● **WHAT IS NEEDED**
Copy out, word for word, the lines from the start of the data below through the line containing "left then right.", and no others.

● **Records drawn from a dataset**
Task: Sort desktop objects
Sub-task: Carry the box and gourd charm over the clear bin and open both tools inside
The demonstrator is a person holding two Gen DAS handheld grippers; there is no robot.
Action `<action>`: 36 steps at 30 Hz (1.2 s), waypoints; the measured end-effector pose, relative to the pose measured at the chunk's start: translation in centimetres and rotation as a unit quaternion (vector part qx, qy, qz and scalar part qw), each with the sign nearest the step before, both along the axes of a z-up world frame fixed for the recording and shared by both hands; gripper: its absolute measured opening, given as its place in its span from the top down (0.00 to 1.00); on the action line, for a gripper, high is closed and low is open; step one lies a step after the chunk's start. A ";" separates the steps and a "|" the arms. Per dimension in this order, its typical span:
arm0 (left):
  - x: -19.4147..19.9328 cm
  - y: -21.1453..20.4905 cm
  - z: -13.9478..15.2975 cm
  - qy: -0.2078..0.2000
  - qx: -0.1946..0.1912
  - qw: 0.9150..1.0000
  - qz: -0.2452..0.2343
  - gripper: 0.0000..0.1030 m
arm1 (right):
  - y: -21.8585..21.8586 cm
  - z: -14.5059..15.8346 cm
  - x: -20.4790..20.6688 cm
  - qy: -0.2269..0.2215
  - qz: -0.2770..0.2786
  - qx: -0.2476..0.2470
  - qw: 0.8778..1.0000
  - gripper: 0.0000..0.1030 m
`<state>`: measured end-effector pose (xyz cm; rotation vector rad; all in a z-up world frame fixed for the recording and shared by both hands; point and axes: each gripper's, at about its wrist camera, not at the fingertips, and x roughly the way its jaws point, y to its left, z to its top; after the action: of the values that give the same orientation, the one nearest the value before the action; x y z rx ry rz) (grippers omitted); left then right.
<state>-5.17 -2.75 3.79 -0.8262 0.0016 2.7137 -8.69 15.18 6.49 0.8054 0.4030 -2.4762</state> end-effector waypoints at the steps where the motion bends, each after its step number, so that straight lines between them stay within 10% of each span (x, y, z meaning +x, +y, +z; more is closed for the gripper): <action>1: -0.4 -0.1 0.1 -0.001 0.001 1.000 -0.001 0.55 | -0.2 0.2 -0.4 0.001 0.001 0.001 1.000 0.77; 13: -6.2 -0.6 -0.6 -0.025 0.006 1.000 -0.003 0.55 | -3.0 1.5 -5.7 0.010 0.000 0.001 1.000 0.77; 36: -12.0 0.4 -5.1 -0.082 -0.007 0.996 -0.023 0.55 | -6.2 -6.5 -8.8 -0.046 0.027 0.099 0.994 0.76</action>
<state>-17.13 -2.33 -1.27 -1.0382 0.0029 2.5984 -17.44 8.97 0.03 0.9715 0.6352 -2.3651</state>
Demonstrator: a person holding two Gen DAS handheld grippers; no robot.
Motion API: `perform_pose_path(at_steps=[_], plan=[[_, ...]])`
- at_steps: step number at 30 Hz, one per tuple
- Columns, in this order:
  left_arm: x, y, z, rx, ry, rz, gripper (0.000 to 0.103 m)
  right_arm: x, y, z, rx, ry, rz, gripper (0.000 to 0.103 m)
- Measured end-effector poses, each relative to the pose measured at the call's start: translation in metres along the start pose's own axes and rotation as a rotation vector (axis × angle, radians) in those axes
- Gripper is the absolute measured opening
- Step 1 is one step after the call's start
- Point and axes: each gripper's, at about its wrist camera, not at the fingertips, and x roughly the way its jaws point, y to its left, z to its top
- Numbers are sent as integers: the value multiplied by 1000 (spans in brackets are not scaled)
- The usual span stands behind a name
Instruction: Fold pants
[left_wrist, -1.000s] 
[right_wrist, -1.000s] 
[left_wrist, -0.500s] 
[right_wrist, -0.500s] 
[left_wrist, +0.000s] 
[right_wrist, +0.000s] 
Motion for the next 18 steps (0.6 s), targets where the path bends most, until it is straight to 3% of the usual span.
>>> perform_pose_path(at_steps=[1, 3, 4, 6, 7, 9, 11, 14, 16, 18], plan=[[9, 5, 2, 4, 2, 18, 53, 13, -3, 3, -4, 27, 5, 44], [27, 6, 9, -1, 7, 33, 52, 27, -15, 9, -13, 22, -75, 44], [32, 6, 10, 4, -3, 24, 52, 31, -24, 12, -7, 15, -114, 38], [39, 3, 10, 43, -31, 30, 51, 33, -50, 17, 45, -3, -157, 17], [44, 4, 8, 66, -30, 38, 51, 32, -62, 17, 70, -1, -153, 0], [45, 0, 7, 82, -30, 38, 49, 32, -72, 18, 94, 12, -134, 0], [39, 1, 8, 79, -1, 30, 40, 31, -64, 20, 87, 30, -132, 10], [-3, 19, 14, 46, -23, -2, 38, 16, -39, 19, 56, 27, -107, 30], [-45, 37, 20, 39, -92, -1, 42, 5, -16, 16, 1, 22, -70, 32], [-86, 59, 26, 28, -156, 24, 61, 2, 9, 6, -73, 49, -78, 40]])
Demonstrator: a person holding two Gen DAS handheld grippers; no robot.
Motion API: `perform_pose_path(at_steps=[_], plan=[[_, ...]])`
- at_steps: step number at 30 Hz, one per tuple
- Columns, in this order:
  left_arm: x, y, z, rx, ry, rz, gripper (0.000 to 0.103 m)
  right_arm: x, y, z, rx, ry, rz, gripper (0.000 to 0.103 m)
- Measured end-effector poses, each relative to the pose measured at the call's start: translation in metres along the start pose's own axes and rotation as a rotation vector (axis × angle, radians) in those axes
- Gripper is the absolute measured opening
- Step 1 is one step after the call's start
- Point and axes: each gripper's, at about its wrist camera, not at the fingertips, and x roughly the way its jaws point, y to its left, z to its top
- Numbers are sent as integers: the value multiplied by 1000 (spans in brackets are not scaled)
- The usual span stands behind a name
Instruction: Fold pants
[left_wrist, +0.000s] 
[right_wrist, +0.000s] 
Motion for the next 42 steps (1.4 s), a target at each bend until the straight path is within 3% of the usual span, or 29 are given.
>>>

● **ANSWER AREA**
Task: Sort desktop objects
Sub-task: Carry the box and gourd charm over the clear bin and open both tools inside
The demonstrator is a person holding two Gen DAS handheld grippers; there is no robot.
Action `<action>`: 36 steps at 30 Hz (1.2 s), waypoints; the measured end-effector pose, relative to the pose measured at the chunk's start: translation in centimetres and rotation as a unit quaternion (vector part qx, qy, qz and scalar part qw), each with the sign nearest the step before, both along the axes of a z-up world frame fixed for the recording and shared by both hands; gripper: its absolute measured opening, given as its place in its span from the top down (0.00 to 1.00); on the action line, for a gripper, high is closed and low is open; step one lies a step after the chunk's start. A ";" separates the steps and a "|" the arms. Per dimension in this order, its typical span:
arm0 (left):
  - x: -19.4147..19.9328 cm
  - y: -21.1453..20.4905 cm
  - z: -13.9478..15.2975 cm
  - qy: -0.2078..0.2000
  - qx: -0.1946..0.1912
  - qw: 0.9150..1.0000
  - qz: -0.2452..0.2343
  - gripper: 0.0000..0.1030 m
arm1 (right):
  - y: -21.8585..21.8586 cm
  - z: -14.5059..15.8346 cm
  - x: -20.4790..20.6688 cm
  - qy: -0.2269..0.2215
  - qz: -0.2770..0.2786
  - qx: -0.2476..0.2470
  - qw: 0.8778..1.0000
  - gripper: 0.0000..0.1030 m
`<state>`: measured end-effector pose (xyz cm; rotation vector rad; all in a z-up world frame fixed for the recording and shared by both hands; point and axes: each gripper's, at about its wrist camera, not at the fingertips, and x roughly the way its jaws point, y to its left, z to its top; after the action: of the values that give the same orientation, the one nearest the value before the action; x y z rx ry rz) (grippers omitted); left then right.

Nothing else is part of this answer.